重新定义过的医生也是人类， 明白她自己是人， 并接受这个事实。她并不觉得犯错误是光荣的， 却可以 从其中学习 并教于他人。 她会与他人分享她的经验， 并在别人谈论自己过错的时候给于支持。 她不会有一种落井下石的心态， 而会以一种 可以让每个人都从中受惠的关怀，了解的方式 来指出他人的错误。
And she works in a culture of medicine that acknowledges that human beings run the system, and when human beings run the system, they will make mistakes from time to time. So the system is evolving to create backups that make it easier to detect those mistakes that humans inevitably make and also fosters in a loving, supportive way places where everybody who is observing in the health care system can actually point out things that could be potential mistakes and is rewarded for doing so, and especially people like me, when we do make mistakes, we're rewarded for coming clean.
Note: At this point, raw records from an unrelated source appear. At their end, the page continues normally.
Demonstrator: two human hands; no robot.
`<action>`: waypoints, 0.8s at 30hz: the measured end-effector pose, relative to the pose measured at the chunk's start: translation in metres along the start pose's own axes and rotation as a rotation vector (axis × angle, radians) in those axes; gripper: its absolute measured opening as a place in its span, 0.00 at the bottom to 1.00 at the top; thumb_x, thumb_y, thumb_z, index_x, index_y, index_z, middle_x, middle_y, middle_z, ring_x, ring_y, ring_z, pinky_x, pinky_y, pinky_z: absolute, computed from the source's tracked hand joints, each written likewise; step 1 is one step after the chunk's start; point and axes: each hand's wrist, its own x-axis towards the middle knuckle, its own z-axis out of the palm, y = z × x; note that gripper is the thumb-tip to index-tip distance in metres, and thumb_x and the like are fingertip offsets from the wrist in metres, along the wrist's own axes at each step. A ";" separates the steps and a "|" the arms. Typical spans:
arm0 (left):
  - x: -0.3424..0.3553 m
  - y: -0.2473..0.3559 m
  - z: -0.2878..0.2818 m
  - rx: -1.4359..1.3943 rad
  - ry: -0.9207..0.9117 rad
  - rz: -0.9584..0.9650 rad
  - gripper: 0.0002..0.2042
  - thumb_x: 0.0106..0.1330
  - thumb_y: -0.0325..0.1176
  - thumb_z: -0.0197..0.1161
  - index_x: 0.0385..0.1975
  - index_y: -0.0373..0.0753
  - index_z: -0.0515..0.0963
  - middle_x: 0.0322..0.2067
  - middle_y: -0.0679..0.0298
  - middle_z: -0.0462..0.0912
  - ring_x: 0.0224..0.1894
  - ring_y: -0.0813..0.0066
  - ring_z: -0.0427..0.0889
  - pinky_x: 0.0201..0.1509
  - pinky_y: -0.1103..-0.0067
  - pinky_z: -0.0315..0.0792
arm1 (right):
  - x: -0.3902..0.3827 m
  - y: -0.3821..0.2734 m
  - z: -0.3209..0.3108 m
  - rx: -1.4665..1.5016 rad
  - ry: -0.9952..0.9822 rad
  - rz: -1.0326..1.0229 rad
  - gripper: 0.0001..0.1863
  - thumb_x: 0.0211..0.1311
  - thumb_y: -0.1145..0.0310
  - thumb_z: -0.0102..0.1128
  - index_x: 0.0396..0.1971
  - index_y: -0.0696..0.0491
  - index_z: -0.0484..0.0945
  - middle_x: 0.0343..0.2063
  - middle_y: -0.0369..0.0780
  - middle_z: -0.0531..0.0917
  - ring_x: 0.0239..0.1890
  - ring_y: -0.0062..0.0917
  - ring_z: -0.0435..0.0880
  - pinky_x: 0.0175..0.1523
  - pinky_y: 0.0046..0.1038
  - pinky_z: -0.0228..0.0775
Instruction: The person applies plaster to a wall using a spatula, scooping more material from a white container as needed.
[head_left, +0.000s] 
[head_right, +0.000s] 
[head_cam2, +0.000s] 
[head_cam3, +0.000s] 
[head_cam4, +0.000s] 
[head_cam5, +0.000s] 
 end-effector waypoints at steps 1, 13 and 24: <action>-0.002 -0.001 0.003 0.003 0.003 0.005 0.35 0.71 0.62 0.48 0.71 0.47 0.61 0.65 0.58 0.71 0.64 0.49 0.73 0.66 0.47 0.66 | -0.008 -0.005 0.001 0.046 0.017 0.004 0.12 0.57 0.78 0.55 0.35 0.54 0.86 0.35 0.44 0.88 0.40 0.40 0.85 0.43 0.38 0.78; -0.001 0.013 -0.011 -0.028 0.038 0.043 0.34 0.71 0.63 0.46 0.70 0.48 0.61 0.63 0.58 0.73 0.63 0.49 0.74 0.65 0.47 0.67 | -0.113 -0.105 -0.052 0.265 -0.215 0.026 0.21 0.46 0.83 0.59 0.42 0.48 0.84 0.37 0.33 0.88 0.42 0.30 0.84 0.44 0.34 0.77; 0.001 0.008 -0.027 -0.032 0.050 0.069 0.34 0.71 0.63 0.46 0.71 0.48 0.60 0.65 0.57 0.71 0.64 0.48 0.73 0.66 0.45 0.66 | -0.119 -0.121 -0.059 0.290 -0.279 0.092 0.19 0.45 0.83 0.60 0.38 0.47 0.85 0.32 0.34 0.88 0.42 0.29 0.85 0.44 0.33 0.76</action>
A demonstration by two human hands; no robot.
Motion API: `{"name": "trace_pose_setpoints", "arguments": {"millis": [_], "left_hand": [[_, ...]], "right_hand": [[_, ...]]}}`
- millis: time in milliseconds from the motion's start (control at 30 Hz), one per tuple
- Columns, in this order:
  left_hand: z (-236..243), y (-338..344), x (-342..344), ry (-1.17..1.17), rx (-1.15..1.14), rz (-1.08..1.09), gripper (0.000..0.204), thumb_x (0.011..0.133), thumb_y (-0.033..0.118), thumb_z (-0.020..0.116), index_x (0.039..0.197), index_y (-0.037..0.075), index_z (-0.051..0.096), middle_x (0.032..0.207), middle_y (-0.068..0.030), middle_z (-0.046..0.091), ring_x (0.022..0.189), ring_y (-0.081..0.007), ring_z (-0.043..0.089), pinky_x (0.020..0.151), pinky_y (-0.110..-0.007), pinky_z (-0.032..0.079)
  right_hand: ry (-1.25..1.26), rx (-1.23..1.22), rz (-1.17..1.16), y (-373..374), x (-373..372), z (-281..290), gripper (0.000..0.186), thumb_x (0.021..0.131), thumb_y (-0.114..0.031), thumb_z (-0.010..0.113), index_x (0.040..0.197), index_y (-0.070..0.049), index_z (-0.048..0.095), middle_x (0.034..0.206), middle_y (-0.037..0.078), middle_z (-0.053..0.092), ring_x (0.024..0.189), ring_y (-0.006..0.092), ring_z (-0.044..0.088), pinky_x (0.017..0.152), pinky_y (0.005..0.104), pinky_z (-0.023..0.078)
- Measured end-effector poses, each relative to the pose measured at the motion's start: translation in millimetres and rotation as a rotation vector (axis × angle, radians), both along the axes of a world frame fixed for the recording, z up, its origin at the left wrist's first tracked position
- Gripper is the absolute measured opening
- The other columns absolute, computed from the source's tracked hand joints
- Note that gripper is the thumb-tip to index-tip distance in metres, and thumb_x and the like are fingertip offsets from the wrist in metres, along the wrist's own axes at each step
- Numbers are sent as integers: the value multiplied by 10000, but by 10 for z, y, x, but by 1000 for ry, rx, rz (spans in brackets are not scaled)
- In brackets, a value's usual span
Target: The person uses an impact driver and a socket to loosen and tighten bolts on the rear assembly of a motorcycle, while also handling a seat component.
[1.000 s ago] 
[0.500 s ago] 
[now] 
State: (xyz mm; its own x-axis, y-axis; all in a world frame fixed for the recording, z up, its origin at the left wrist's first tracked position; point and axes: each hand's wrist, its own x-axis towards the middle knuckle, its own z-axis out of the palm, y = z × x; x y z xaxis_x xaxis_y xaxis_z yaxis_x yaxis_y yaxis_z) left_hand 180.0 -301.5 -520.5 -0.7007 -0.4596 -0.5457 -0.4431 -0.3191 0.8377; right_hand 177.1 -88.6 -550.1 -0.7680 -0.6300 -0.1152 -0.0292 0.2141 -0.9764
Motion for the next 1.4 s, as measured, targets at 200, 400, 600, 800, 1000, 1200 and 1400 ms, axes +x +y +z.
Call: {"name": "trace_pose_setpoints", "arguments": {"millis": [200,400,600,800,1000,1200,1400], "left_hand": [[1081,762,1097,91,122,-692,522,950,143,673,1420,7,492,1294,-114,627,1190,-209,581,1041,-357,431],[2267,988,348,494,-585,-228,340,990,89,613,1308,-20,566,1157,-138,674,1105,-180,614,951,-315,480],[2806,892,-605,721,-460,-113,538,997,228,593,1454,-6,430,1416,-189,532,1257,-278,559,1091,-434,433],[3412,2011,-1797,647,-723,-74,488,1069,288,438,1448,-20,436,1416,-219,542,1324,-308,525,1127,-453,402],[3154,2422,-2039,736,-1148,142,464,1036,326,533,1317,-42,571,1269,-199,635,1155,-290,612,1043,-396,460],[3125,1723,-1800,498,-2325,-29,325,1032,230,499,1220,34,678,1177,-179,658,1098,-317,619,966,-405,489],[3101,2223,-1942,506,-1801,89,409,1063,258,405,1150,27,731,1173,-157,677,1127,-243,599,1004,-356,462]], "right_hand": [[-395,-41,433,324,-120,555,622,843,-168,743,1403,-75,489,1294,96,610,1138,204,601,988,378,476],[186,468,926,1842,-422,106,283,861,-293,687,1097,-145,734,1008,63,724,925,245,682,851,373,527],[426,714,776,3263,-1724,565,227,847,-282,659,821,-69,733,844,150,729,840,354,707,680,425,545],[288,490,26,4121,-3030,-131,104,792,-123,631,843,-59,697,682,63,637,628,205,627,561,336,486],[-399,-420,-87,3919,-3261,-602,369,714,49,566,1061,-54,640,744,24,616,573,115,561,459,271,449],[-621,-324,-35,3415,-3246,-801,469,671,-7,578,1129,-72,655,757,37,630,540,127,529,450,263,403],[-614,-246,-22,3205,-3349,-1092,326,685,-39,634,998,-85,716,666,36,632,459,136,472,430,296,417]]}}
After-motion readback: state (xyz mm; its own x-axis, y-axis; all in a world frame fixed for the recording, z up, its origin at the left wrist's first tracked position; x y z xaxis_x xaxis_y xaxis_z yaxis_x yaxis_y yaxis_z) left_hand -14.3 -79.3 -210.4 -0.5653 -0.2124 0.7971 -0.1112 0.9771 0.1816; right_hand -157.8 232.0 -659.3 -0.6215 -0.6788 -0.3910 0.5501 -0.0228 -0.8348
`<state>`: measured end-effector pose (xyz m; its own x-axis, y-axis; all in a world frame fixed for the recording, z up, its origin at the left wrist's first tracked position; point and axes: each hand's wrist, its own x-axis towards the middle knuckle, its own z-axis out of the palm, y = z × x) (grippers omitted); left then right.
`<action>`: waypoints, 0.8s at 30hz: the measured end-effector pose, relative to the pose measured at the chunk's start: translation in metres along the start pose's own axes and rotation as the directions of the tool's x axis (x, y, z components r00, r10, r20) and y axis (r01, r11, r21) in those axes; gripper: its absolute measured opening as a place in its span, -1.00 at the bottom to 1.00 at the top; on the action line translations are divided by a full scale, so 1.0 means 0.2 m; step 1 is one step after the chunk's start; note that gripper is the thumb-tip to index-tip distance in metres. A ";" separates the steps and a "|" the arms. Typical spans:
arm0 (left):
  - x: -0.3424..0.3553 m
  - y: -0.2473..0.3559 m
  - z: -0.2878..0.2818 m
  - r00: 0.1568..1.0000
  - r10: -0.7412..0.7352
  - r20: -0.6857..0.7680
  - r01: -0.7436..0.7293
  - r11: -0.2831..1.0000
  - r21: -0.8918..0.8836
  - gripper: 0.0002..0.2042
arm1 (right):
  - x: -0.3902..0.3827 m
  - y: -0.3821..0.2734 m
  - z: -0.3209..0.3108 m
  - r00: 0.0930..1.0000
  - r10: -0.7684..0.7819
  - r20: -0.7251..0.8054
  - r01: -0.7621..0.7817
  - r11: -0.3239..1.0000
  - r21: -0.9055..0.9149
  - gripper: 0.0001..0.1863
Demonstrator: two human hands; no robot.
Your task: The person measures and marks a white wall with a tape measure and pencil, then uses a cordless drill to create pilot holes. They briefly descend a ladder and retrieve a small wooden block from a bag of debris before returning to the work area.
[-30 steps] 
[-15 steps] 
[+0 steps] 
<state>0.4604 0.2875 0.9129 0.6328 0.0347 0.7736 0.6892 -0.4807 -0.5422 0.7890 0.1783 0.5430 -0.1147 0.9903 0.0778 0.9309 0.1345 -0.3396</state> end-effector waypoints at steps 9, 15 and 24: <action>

而她所工作的医学文化 承认 整个体系是由人在运作， 而当人在运作一个体系的时候，时不时地错误在所难免。 这样系统才可以不断地进化改革， 产生可以让人更加容易察觉 这些无法避免的错误的 补救方案。 与此同时，我们可以培养一个热心关怀的工作环境， 鼓励每一位 在观察我们的 医疗系统的人 随时指出一些潜在的错误。 尤其是鼓励像我一样的人，当我们犯错后， 我们可以去正面面对并加以改正。
My name is Brian Goldman. I am a redefined physician. I'm human. I make mistakes. I'm sorry about that, but I strive to learn one thing that I can pass on to other people. I still don't know what you think of me, but I can live with that.
我是布莱恩.高德曼， 我是一位重新定义后的医生。 我是一个人类，我也会犯错。 我为此感到抱歉， 但我会尽力从中学习 并教于他人。 我仍然不知各位如何看待我， 但我想我对此可以接受。
And let me close with three words of my own: I do remember.